### Exercise instructions:
Print nothing but the lines from the start of the listing below through the line that contains "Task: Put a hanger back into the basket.". Do not include the pictures.

### Task input:
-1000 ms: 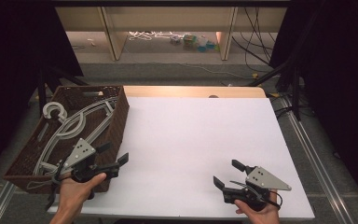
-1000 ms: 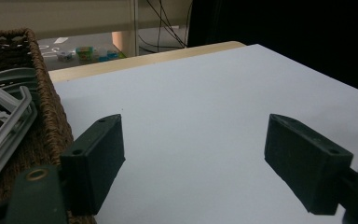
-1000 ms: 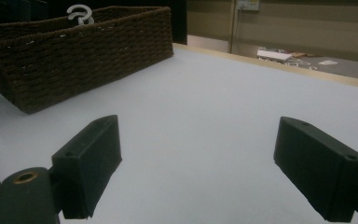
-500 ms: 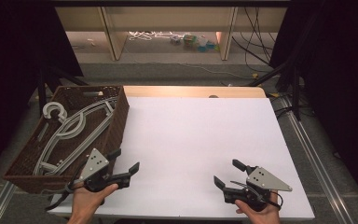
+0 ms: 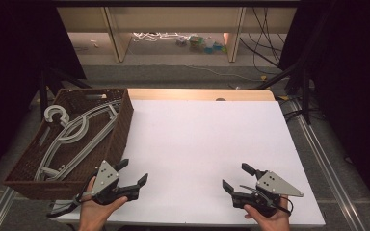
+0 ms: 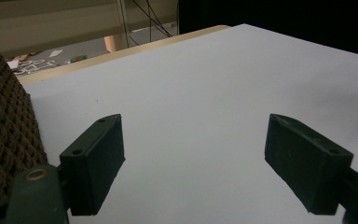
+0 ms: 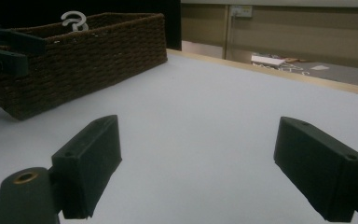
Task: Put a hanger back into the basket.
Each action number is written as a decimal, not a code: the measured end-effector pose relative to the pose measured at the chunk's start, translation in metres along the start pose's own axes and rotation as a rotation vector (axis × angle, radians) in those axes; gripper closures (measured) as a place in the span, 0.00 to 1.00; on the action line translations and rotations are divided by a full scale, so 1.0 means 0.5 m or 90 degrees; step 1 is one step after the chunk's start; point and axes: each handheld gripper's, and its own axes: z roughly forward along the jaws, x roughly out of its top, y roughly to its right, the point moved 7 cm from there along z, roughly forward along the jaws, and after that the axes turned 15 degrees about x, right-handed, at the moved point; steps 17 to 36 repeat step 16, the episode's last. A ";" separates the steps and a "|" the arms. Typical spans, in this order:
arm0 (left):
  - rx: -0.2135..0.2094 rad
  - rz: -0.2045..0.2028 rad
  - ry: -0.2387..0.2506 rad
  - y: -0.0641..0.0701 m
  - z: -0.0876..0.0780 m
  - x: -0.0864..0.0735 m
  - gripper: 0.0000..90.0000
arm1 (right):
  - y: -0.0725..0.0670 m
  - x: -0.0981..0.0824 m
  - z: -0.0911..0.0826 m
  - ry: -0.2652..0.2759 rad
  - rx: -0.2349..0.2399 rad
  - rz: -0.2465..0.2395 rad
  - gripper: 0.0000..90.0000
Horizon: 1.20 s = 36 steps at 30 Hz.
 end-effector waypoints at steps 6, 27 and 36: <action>-0.007 0.001 -0.001 0.003 0.003 -0.002 0.22 | 0.002 0.001 0.002 0.007 0.002 -0.003 0.17; -0.002 0.000 0.001 0.000 0.002 0.000 0.22 | 0.001 0.000 0.002 0.006 -0.001 -0.003 0.17; -0.002 0.000 0.001 0.000 0.002 0.000 0.22 | 0.001 0.000 0.002 0.006 -0.001 -0.003 0.17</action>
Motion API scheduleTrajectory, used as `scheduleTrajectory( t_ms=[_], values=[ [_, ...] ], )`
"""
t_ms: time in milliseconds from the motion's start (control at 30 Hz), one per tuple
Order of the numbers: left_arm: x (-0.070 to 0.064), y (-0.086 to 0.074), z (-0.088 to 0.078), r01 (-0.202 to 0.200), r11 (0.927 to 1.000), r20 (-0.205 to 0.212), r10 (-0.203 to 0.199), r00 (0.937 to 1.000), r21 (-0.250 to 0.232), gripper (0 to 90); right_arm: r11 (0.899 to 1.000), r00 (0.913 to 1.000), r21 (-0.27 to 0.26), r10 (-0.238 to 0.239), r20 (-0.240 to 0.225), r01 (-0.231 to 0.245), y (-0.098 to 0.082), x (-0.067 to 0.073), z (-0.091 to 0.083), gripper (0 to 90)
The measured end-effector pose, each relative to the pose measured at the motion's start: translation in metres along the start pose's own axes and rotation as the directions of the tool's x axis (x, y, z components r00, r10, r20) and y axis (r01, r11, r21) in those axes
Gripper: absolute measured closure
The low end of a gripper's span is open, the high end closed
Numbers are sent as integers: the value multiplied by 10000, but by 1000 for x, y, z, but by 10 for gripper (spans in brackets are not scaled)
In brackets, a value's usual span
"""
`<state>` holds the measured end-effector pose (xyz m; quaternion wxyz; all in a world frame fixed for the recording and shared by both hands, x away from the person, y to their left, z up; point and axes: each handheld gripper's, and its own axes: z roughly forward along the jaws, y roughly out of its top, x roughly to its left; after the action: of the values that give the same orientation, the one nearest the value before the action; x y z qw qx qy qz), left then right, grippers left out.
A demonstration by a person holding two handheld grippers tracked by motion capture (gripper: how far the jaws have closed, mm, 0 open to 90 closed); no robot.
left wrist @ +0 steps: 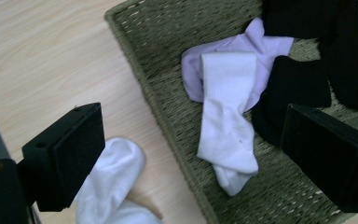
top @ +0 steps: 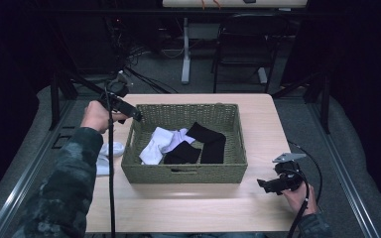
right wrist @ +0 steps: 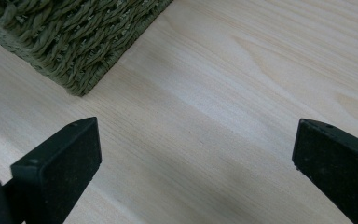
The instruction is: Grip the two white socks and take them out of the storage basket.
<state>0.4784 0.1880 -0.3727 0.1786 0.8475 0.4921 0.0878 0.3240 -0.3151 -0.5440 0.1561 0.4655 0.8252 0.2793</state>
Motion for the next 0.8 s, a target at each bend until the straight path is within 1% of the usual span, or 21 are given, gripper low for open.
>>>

### Result:
-1000 ms: 
-1000 ms: 
-1000 ms: 
-500 ms: 
+0 ms: 
+0 ms: 
+0 ms: 
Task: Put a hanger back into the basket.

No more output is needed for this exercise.